Task item —
Write out all of the data again, precisely as it appears.

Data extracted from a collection
* * * * * * *

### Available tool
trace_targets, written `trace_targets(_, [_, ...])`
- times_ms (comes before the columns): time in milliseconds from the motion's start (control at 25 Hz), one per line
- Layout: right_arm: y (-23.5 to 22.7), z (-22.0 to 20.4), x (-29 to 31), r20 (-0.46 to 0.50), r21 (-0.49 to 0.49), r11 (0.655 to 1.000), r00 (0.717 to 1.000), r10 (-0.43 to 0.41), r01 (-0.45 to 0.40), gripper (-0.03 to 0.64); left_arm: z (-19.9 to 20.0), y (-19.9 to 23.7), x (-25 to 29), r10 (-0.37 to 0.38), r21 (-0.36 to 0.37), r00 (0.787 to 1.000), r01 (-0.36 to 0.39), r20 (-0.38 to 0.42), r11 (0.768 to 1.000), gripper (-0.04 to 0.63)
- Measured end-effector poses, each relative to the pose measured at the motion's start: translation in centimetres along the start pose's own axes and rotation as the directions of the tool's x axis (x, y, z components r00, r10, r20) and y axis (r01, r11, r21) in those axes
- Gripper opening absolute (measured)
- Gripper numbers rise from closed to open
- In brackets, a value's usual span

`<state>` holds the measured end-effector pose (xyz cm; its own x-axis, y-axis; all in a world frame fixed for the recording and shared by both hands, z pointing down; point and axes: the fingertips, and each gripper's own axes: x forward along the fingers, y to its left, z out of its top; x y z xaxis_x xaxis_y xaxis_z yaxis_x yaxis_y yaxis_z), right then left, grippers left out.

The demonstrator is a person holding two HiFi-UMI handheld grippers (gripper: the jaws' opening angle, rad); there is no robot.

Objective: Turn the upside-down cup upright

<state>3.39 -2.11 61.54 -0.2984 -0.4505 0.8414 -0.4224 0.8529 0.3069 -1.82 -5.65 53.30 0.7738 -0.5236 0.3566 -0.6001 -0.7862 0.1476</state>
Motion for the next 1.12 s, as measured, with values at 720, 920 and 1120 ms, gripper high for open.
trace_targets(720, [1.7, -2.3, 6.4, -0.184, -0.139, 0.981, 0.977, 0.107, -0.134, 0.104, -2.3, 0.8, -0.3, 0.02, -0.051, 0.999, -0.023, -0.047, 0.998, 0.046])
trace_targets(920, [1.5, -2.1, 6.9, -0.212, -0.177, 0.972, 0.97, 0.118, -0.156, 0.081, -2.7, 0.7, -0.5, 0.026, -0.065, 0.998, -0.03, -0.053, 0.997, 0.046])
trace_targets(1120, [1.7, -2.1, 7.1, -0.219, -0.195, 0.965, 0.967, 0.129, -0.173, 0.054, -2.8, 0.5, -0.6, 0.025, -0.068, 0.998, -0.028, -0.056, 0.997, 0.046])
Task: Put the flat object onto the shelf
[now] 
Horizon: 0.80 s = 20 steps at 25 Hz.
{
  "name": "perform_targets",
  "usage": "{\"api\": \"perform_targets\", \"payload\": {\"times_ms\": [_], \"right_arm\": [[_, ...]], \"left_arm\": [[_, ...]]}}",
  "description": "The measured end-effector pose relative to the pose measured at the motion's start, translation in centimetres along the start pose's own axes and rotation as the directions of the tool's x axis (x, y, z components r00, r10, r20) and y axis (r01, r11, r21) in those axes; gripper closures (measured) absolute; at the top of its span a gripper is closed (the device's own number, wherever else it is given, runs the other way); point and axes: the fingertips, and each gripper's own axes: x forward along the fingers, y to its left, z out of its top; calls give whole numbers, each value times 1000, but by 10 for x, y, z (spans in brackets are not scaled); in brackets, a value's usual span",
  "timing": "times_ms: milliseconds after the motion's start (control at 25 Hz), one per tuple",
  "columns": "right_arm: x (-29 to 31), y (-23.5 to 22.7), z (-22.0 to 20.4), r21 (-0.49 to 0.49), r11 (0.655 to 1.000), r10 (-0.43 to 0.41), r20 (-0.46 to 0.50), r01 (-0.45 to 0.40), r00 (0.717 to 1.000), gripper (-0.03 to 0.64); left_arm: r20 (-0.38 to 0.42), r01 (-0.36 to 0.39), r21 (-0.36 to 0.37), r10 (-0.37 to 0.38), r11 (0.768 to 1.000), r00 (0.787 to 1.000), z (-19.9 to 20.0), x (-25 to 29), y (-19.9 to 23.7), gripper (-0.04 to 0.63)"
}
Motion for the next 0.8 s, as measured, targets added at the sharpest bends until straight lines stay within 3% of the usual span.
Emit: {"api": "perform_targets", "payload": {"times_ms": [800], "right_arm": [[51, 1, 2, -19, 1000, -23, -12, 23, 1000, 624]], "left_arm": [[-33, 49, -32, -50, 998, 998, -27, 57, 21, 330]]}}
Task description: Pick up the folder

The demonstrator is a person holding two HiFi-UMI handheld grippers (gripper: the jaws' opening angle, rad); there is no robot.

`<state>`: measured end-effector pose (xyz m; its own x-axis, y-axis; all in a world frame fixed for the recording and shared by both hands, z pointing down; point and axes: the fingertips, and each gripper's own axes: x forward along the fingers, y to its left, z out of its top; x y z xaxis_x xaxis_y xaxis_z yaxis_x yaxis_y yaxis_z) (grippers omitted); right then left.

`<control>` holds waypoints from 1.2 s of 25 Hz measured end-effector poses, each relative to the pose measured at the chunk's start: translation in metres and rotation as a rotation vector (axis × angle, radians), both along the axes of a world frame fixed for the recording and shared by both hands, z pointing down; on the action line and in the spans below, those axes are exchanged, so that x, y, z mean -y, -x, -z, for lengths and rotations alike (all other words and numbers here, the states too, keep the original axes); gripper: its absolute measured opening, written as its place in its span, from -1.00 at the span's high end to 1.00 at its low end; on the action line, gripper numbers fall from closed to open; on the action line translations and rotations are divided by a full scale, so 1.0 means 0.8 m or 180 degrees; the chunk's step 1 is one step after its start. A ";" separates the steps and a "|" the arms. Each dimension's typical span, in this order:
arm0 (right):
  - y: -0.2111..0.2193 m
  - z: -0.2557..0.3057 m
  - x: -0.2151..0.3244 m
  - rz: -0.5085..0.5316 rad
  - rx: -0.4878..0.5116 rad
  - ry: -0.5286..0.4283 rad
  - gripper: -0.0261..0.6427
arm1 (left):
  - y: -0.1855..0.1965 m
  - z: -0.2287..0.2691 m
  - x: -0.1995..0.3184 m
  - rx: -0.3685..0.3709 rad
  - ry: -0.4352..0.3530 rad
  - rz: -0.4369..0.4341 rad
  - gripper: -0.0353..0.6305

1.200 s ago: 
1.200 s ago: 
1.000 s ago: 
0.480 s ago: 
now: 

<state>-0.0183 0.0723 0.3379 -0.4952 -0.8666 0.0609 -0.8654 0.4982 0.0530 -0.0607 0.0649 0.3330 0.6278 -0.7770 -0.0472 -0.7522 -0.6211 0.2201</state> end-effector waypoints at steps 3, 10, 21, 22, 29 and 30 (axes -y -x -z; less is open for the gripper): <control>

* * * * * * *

Answer space —
### Available tool
trace_targets, written `trace_targets(_, [_, ...])`
- times_ms (comes before the columns): time in milliseconds from the motion's start (control at 25 Hz), one per line
- Layout: right_arm: y (-23.5 to 22.7), z (-22.0 to 20.4), x (-29 to 31), r20 (-0.46 to 0.50), r21 (-0.49 to 0.49), r11 (0.655 to 1.000), r00 (0.717 to 1.000), r10 (-0.43 to 0.41), r01 (-0.45 to 0.40), gripper (-0.03 to 0.64); left_arm: z (-19.9 to 20.0), y (-19.9 to 23.7), x (-25 to 29), r10 (-0.37 to 0.38), r21 (-0.36 to 0.37), r00 (0.787 to 1.000), r01 (-0.36 to 0.39), r20 (-0.38 to 0.42), r11 (0.768 to 1.000), gripper (-0.04 to 0.63)
- Measured end-effector poses, each relative to the pose measured at the motion's start: translation in centimetres along the start pose's own axes and rotation as the directions of the tool's x axis (x, y, z components r00, r10, r20) and y axis (r01, r11, r21) in those axes
- Gripper opening absolute (measured)
- Gripper numbers rise from closed to open
- In brackets, a value's usual span

`<state>` holds the measured end-effector pose (xyz cm; its own x-axis, y-axis; all in a world frame fixed for the recording and shared by both hands, z pointing down; point and axes: the fingertips, and each gripper's own axes: x forward along the fingers, y to its left, z out of its top; x y z xaxis_x xaxis_y xaxis_z yaxis_x yaxis_y yaxis_z), right then left, grippers left out.

The demonstrator is a person holding two HiFi-UMI handheld grippers (gripper: the jaws' opening angle, rad); there is no robot.

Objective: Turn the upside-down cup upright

<state>3.39 -2.11 61.54 -0.2984 -0.4505 0.8414 -0.4224 0.8529 0.3069 -1.82 -5.65 53.30 0.7738 -0.5236 0.3566 -0.6001 -0.7862 0.1476</state>
Motion for the next 1.12 s, as measured, with values at 720, 920 and 1120 ms, gripper high for open.
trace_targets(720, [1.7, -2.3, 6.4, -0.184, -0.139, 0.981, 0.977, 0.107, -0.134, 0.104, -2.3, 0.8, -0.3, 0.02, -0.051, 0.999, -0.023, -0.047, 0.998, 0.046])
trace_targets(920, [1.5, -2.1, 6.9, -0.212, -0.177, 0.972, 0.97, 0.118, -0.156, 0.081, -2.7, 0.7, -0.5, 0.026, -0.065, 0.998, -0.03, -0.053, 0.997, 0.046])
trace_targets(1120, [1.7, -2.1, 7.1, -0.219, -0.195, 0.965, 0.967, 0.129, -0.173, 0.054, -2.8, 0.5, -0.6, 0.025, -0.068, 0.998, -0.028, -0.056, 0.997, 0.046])
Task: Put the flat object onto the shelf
[now] 
Horizon: 0.80 s = 20 steps at 25 Hz.
{
  "name": "perform_targets",
  "usage": "{\"api\": \"perform_targets\", \"payload\": {\"times_ms\": [_], \"right_arm\": [[_, ...]], \"left_arm\": [[_, ...]]}}",
  "description": "The measured end-effector pose relative to the pose measured at the motion's start, translation in centimetres along the start pose's own axes and rotation as the directions of the tool's x axis (x, y, z components r00, r10, r20) and y axis (r01, r11, r21) in those axes; gripper closures (measured) absolute; at the top of its span a gripper is closed (the device's own number, wherever else it is given, runs the other way); point and axes: the fingertips, and each gripper's own axes: x forward along the fingers, y to its left, z out of its top; calls give whole numbers, each value times 1000, but by 10 for x, y, z (spans in brackets are not scaled); in brackets, a value's usual span",
  "timing": "times_ms: milliseconds after the motion's start (control at 25 Hz), one per tuple",
  "columns": "right_arm: x (-29 to 31), y (-23.5 to 22.7), z (-22.0 to 20.4), r21 (-0.49 to 0.49), r11 (0.655 to 1.000), r10 (-0.43 to 0.41), r20 (-0.46 to 0.50), r01 (-0.45 to 0.40), r00 (0.717 to 1.000), gripper (-0.03 to 0.64); left_arm: r20 (-0.38 to 0.42), r01 (-0.36 to 0.39), r21 (-0.36 to 0.37), r10 (-0.37 to 0.38), r11 (0.768 to 1.000), r00 (0.787 to 1.000), z (-19.9 to 20.0), x (-25 to 29), y (-19.9 to 23.7), gripper (-0.04 to 0.63)"
}
Motion for the next 0.8 s, as measured, targets added at the sharpest bends until straight lines stay within 3% of the usual span.
Emit: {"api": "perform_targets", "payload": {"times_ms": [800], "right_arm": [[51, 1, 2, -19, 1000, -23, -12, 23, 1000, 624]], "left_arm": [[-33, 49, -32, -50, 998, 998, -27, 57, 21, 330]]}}
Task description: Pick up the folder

The demonstrator is a person holding two HiFi-UMI handheld grippers (gripper: the jaws' opening angle, rad); there is no robot.

`<state>`: measured end-effector pose (xyz m; its own x-axis, y-axis; all in a world frame fixed for the recording and shared by both hands, z pointing down; point and axes: the fingertips, and each gripper's own axes: x forward along the fingers, y to its left, z out of its top; x y z xaxis_x xaxis_y xaxis_z yaxis_x yaxis_y yaxis_z) (grippers omitted); right then left.

`<control>` holds waypoints from 1.2 s of 25 Hz measured end-effector poses, each relative to the pose measured at the chunk's start: translation in metres and rotation as a rotation vector (axis × angle, radians), both along the axes of a world frame fixed for the recording and shared by both hands, z pointing down; on the action line and in the spans below, those axes are exchanged, so that x, y, z mean -y, -x, -z, for lengths and rotations alike (all other words and numbers here, the states too, keep the original axes); gripper: its absolute measured opening, written as its place in its span, from -1.00 at the span's high end to 1.00 at its low end; on the action line, gripper numbers fall from closed to open; on the action line translations and rotations are divided by a full scale, so 1.0 means 0.8 m or 180 degrees; the chunk's step 1 is one step after its start. A ";" separates the steps and a "|" the arms. Each dimension's typical span, in this order:
arm0 (right):
  - y: -0.2111..0.2193 m
  - z: -0.2557..0.3057 m
  - x: -0.2151..0.3244 m
  - rz: -0.5085..0.5316 rad
  - rx: -0.4878..0.5116 rad
  - ry: -0.5286..0.4283 rad
  - gripper: -0.0261..0.6427
arm1 (left):
  - y: -0.1855..0.1965 m
  - z: -0.2287..0.2691 m
  - x: -0.1995..0.3184 m
  - rx: -0.3685..0.3709 rad
  - ry: -0.4352..0.3530 rad
  - rz: -0.4369..0.4341 rad
  - gripper: -0.0353..0.6305

1.200 s ago: 
1.200 s ago: 
1.000 s ago: 
0.480 s ago: 
now: 

<state>-0.0183 0.0723 0.3379 -0.4952 -0.8666 0.0609 -0.8654 0.4982 0.0530 -0.0607 0.0649 0.3330 0.6278 -0.7770 -0.0472 -0.7522 -0.6211 0.2201</state> end-effector waypoints at steps 3, 10, 21, 22, 29 and 30 (axes -y -x -z; less is open for the gripper): <control>

The complete answer has been presented.